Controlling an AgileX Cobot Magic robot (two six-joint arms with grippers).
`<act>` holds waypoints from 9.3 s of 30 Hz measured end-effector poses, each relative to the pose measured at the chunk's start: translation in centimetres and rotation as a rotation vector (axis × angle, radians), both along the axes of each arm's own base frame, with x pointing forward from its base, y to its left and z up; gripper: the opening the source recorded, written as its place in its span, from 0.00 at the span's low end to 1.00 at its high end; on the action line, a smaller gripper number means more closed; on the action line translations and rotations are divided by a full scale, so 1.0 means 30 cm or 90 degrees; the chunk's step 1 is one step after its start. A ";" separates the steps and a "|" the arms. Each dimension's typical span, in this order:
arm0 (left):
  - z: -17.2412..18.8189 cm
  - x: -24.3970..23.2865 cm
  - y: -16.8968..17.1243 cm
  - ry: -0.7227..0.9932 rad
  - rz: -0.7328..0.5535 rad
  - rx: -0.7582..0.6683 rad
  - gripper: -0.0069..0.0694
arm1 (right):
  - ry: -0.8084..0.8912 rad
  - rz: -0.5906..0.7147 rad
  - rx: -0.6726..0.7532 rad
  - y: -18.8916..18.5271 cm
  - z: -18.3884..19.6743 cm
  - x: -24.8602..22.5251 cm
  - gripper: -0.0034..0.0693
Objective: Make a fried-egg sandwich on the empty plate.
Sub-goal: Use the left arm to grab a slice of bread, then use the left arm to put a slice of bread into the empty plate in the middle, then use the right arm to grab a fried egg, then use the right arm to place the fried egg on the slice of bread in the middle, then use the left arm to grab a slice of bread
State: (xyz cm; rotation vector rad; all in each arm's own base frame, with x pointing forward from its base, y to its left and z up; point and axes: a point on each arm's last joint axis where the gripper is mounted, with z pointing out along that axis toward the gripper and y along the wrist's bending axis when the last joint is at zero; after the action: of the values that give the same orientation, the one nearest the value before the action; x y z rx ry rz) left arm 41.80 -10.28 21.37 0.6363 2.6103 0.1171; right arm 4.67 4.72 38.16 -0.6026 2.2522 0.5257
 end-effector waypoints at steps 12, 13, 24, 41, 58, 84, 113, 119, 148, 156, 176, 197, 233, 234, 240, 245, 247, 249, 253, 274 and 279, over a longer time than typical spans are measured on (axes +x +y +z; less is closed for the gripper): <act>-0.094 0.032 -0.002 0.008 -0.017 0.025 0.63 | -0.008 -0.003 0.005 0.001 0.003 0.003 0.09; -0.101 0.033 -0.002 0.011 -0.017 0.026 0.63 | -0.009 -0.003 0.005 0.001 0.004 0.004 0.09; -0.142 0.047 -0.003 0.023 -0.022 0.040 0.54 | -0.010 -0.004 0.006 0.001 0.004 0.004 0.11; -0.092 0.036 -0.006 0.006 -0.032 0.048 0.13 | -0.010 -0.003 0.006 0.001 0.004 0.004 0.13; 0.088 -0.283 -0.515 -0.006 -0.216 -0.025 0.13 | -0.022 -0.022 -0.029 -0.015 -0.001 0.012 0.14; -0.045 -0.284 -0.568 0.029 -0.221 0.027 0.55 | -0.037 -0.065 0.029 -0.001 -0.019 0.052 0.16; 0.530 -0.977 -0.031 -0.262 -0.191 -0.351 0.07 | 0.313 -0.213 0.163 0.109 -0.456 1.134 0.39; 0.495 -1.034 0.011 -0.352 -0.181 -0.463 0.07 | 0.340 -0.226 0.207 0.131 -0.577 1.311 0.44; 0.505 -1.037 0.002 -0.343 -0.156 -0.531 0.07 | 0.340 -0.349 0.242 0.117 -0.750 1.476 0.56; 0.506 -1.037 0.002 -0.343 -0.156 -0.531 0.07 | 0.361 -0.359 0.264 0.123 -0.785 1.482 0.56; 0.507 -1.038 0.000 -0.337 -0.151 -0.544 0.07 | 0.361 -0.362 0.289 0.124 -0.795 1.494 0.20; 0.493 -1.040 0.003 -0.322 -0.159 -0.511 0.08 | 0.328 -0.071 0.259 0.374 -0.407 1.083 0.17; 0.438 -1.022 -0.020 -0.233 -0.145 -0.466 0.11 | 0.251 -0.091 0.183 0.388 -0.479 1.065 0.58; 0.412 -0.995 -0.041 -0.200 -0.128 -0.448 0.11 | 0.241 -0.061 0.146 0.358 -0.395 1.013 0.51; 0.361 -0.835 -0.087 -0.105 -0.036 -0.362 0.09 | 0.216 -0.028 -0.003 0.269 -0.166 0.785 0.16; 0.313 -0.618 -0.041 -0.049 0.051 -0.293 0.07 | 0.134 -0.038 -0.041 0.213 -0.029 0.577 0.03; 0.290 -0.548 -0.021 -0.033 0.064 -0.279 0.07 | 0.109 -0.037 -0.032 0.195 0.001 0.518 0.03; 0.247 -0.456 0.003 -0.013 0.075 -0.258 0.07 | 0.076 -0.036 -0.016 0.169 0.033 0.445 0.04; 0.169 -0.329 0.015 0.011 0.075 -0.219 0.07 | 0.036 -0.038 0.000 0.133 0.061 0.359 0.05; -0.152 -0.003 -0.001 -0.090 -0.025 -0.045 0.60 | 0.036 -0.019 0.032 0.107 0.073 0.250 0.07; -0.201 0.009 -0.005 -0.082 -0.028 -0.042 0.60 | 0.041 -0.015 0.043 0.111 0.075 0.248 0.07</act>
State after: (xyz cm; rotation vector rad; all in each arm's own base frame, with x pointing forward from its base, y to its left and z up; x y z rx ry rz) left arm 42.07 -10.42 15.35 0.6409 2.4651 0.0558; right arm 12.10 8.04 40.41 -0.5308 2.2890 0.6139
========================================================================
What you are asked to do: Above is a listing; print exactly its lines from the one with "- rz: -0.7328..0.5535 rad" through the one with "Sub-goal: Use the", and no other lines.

Solution to the exercise:
  - rz: -0.7328..0.5535 rad
  - rx: -0.7582..0.6683 rad
  - gripper: -0.0069..0.0694
arm1 (right):
  - ry: -0.8084..0.8912 rad
  - rz: -0.5906..0.7147 rad
  - rx: -0.6726..0.7532 rad
  - y: -18.8916..18.5271 cm
  - z: -18.3884..19.6743 cm
  - x: -24.8602..22.5251 cm
  - gripper: -0.0034..0.0693
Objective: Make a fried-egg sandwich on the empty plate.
Sub-goal: Use the left arm to grab a slice of bread, then use the left arm to put a slice of bread into the empty plate in the middle, then use the right arm to grab a fried egg, then use the right arm to place the fried egg on the slice of bread in the middle, then use the left arm to grab a slice of bread

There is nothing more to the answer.